Mais jamais ! L'individu ne doit perdre de vue la cible véritable, qui est toute intérieure, car ce que le Tantrika vise ce n'est pas le pouvoir sur les autres ou sur la mort du corps lui-même, mais bien le pouvoir de transcender sa propre personnalité. Car si l'ego phénoménal permet à l'individu d'avoir dans ce monde l'attribut de la conscience, il est par sa nature même ce qui le limite et le conditionne. Le Tantrika vise à passer les gardiens de ce qui doit être gardée, à savoir la conscience elle-même dans son état de pure virginité, qui ne peut être objet de jouissance, car étant la jouissance elle-même.
Le Tantrika cherche le pouvoir des énergies, et y fait de son vivant complète allégeance. Mais le pouvoir qu'il acquiert est le pouvoir de mettre à bas ce qui le tenait attaché à une vue particulière, et par-là même de faire émerger en lui ce qui subsiste, c'est-à-dire la conscience plénière. Le Tantrika cherche à se libérer de ce qui le tenait attaché, à savoir le complexe obligé par lequel, sur le plan cosmique, la conscience se sait exister, et par lequel, sur le plan relatif, elle se limite. Le Pouvoir du Tantrika est de se servir des modalités de la personnalité pour accepter le don de la conscience, qui est paradoxalement amour et don de soi, à travers la privation et la limitation. Le Tantrika vise la faille toute intérieure où la conscience, du point de vue cosmique, existe en elle-même dans une métaphysique affranchie des histoires personnelles et des contenus particuliers.
Les paradoxes et les principes de réalité du tantrisme.

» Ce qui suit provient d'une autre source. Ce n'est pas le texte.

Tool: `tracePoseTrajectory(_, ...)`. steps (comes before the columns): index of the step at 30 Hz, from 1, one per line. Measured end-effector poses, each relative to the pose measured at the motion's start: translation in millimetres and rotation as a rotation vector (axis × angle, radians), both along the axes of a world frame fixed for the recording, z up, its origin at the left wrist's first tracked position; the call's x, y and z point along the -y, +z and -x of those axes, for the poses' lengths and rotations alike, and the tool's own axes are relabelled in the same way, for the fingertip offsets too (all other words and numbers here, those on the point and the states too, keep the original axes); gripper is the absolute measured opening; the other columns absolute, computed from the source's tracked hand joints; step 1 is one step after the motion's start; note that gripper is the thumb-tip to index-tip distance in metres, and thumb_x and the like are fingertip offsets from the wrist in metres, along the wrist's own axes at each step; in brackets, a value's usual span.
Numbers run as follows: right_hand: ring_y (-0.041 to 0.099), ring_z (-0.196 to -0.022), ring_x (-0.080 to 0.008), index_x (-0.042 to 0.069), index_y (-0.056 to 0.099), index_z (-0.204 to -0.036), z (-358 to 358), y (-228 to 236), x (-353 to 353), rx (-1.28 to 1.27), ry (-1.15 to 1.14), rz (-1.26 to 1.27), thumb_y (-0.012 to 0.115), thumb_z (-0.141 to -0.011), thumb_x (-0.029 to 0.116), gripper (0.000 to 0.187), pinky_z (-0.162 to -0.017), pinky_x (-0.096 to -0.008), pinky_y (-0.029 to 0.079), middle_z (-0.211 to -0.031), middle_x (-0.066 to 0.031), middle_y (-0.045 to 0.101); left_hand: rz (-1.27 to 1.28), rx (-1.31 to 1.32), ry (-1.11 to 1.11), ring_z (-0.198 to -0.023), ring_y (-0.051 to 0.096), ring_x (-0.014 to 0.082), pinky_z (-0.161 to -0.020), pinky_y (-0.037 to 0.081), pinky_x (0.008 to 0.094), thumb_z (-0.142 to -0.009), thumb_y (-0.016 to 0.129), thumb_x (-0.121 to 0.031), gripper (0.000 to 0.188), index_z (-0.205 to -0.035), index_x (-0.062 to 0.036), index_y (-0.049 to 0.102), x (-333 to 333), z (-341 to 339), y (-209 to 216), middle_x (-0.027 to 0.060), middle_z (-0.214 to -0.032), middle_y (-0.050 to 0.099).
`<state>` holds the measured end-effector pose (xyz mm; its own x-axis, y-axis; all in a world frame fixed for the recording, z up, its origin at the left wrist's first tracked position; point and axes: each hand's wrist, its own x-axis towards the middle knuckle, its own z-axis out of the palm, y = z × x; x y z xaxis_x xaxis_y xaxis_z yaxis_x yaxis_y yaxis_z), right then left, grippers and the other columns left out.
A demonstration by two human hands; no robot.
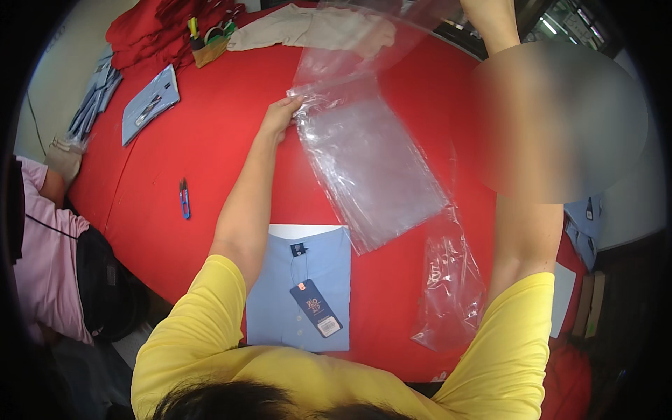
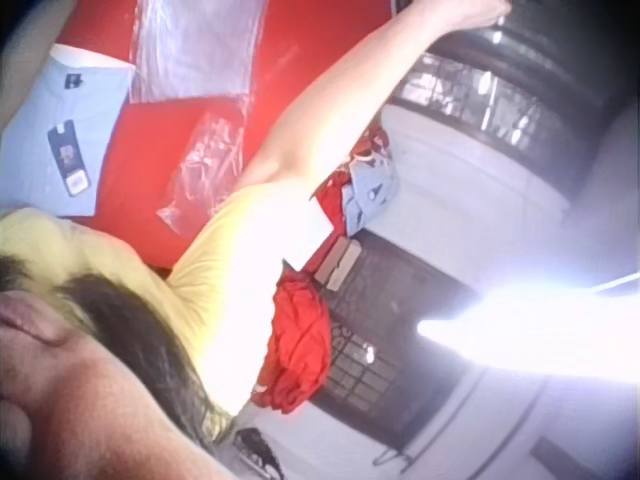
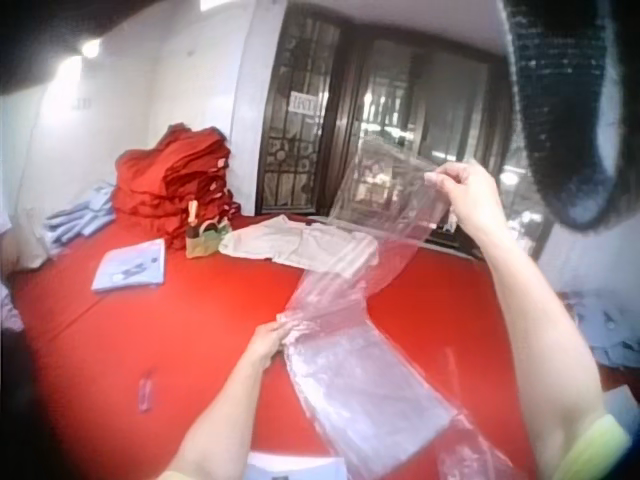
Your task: The person places a folded blue shirt into a plastic bag, seals the bag by removing a strip from the adhesive, and then stacks the packaged shirt with others.
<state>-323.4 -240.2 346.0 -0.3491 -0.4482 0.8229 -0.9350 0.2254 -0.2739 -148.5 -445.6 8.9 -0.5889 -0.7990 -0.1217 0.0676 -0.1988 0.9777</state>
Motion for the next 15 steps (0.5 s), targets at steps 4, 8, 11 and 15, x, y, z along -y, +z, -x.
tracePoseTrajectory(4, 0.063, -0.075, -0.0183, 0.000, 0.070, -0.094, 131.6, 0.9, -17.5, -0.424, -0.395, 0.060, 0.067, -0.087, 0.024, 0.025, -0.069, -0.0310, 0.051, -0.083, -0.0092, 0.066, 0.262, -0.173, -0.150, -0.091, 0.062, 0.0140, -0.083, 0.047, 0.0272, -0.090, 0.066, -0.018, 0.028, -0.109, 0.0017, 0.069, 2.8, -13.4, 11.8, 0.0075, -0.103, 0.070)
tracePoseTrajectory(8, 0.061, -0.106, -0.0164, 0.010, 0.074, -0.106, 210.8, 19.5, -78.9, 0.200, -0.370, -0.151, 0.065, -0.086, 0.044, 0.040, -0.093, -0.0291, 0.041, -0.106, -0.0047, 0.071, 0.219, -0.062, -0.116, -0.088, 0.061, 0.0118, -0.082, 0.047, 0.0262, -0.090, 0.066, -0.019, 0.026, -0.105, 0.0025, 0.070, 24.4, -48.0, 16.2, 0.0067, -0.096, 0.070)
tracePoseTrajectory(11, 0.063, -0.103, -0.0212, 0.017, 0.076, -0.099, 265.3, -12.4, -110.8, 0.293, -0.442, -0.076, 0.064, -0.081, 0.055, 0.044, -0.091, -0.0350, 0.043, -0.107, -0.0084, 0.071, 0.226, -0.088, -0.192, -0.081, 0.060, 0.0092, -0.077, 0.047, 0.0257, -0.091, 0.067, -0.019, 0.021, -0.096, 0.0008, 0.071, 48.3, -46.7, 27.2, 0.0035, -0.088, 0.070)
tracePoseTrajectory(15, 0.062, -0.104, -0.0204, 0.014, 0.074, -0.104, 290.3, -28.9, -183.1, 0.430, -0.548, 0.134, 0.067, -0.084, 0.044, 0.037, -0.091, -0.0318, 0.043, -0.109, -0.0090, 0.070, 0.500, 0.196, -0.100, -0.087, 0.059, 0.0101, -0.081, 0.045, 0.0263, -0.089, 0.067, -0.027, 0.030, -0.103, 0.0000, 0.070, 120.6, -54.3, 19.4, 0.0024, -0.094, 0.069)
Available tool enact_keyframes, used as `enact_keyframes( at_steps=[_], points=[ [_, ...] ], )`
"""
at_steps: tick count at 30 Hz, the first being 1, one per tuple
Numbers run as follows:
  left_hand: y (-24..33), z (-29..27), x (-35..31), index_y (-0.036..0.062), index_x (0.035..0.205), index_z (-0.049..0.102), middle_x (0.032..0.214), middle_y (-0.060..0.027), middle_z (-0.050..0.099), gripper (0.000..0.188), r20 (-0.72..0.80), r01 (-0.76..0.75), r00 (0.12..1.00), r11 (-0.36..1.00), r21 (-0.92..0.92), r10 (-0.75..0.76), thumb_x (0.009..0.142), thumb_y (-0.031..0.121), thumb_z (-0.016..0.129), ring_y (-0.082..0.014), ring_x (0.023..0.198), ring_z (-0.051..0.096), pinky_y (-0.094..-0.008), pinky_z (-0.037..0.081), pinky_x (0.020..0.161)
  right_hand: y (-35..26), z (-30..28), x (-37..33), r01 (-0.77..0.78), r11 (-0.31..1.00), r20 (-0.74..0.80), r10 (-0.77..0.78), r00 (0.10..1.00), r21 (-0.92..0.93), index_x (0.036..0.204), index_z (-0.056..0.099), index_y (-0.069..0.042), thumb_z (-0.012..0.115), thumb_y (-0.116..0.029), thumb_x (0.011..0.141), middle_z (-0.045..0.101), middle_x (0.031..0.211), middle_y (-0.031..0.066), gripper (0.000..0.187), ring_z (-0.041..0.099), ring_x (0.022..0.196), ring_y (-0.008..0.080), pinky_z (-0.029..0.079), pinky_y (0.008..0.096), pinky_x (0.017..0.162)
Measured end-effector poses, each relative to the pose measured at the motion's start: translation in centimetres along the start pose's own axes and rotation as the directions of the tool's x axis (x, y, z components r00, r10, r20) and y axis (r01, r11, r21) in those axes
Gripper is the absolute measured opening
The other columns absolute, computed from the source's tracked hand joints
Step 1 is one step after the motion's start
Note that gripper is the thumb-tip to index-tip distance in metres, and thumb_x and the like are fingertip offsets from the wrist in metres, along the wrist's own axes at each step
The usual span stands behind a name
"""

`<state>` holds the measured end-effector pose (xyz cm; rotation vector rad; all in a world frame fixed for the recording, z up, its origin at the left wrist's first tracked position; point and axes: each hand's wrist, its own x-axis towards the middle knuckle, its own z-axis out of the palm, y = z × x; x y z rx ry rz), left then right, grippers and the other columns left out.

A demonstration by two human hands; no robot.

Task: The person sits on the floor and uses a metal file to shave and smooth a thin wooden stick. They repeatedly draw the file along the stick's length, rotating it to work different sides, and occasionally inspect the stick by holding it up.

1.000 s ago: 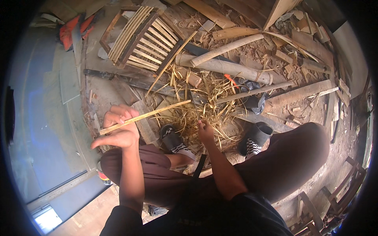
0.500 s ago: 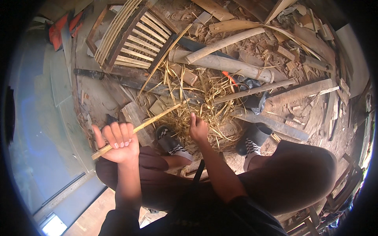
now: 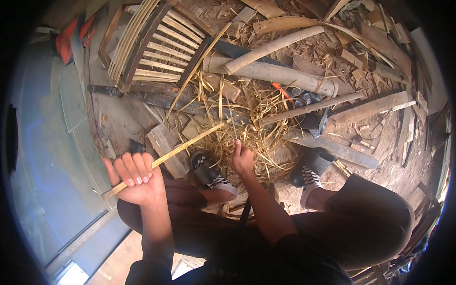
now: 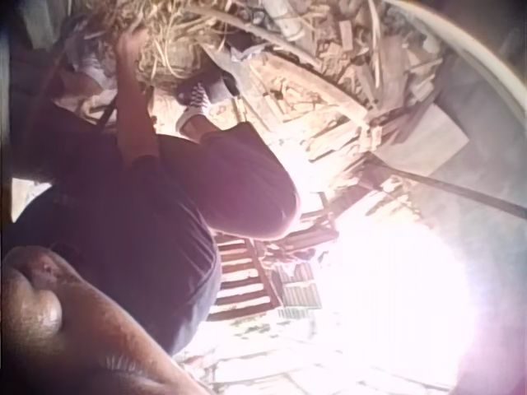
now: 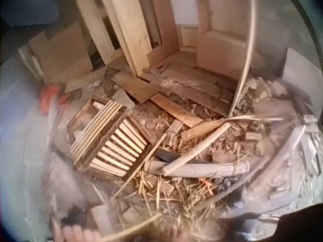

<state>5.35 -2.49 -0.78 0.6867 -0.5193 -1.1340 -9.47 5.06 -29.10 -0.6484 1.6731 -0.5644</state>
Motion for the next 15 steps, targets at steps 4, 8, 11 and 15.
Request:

Pour se savoir exister, la vie a besoin de la limitation dans le temps et dans l'espace. La limitation dans l'espace est ce qui préside à l'individuation et à la différenciation. La limitation dans le temps est ce qui préside à la mort et à la jouissance.
Nous avons là le sacrifice cosmique sans lequel la conscience ne pourrait être affectée, et ne pourrait vibrer à l'amour de Soi.
À l'éclairage des maîtres du Tantra :
- N'a pas de réalité la forme, l'apparence, la dynamique car étant passagère et éphémère, en vérité insaisissable, transformable, effaçable, inconstante et vouée exclusivement à la perte et à la déchéance.
- N'a pas de réalité l'informe, l'essence, le statique, car par définition vide, impalpable, insondable, sans mesure, inexpressif, invisible, sans substance et voué exclusivement à l'inconscience.
- Seul n'a de réalité que l'union de ces deux mêmes principes considérés alors comme conscience en acte, la forme exprimant ce qui est sans forme, le statique s'émancipant du dynamisme, l'un fait pour l'autre. Et en dernier ressort cette relation est de nature amoureuse et faite de jouissance car elle ne saurait se diriger vers ce qu'elle haït, si elle n'était sûre de ne jamais y perdre ce qu'elle sait toujours obtenir : béatitude et repos absolus.